Building this page felt a little like hanging streamers. Especially when I got into the html, which I do not speak at all, and successfully erased the navigation menu that Christine (Williams. Writer, Planner, Thinker, Listener, Co-conspirator, Bright Light,) felt was cramping her style. I reached out to James (Reeves. Former Writing Partner, Agitator, Author, "Motorist.") and he gave me access to hundreds of photographs. Dan sent a New York Times article about Rabbit Rabbit Radio, a subscription release model, and I suggested we have a race to our own novel methods of getting the music out. "You will win that race," he declares, but I am not so sure.
or, "Statement of Purpose"
Future sevens are the digital versions of Seven Inch Records That Do Not Exist.
The 7" is the template: A side, B side, image, text, delivered in celebratory fashion once there is something to deliver. Inspired by rejections from an impressive number and range of record labels.
After my most recent round of pitch letters and demo submissions--or more accurately, right in the middle of my most recent round of pitch letters and demo submissions--my prescient and given-to-provocation brother-in-law asked me why I even wanted to be on a label. This was an irritating question, mostly because it required me actually to question a long-standing assumption, or even a way of viewing the world: that gatekeepers must be appeased, roadblocks removed en route to success, defined loosely as making things for a living.

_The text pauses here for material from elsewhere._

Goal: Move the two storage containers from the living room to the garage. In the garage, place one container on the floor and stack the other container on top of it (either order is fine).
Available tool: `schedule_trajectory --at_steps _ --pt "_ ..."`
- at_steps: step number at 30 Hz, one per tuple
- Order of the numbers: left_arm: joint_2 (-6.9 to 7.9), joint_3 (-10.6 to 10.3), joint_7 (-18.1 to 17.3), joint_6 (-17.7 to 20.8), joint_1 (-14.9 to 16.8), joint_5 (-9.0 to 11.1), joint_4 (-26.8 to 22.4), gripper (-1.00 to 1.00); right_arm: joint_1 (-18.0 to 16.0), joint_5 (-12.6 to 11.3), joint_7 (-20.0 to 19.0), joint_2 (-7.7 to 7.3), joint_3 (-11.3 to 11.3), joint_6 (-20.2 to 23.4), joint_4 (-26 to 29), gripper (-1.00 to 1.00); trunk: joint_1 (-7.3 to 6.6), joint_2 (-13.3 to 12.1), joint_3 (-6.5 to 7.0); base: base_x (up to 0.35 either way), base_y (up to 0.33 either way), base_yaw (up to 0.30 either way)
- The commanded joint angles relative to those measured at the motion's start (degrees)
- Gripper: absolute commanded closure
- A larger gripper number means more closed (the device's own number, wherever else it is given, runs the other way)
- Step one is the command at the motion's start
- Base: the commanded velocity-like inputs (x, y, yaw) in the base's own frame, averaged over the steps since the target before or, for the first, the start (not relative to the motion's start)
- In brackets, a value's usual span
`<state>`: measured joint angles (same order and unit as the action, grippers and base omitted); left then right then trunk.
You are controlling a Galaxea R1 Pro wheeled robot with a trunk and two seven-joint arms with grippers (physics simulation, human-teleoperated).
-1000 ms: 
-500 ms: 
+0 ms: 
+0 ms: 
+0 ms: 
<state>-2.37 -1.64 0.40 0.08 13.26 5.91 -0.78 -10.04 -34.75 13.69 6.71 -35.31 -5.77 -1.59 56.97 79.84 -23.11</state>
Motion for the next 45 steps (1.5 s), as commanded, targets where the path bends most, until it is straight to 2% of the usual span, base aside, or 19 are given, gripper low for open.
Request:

Which means I've been framing my work all along in terms of a breakout record or a star on the rise, in terms of being put on the map, reaching farther and wider than my circle of family and friends, my twitter followers, and those who have liked my page on Facebook and signed up to receive email updates. This impulse, as I continue to reduce it, comes down to something like: I want my work to matter to people I don't know. I presume that Being Discovered initiates this process, which upon brother-in-law-inspired reconsideration strikes me as a particularly well-behaved, deferential, and ultimately self-effacing way to look at the world. I have no agency, it says, no vision of my own. Someone has to pluck me out of my inadequate present circumstance. Maybe it's not Being Discovered as much as Being Rescued.
I think that the prevalence of this sort of view is at the heart of our anxiety about new ways of making, distributing, and paying for art. We look at the beginnings of an artistic life as a hostage situation or a penance, as a practice that requires liberation in order retroactively to redeem it. Then we find out that the gatekeepers are scrambling too, that our heroes are mad at Spotify, that sales are down and sales are down and sales are down. No one is going to help us out of this.
There is transformative power in this realization. Once we've accepted that the kind of help we think we want isn't coming, we can have a pair of related revelations. First: we don't need "help." Making things is not a punishment for naiveté; it's a reward for living an ethical life. Second: the canvas on which we work can be extended to a whole host of sharing practices, that might look like "networking" but that are actually efforts to build community.
For me these were seismic shifts in thinking about what I do, and I wanted to mark the transformation with an initiation, an instigation, a statement of intent: upon accumulating 7" of vinyl worth of original work, a new Future Seven will appear. Tracks, cover image, liner notes, and an essay on a hopefully-but-not-necessarily-related topic. Tracks stream free, downloads are $1. And we'll just see what happens. Brick by brick.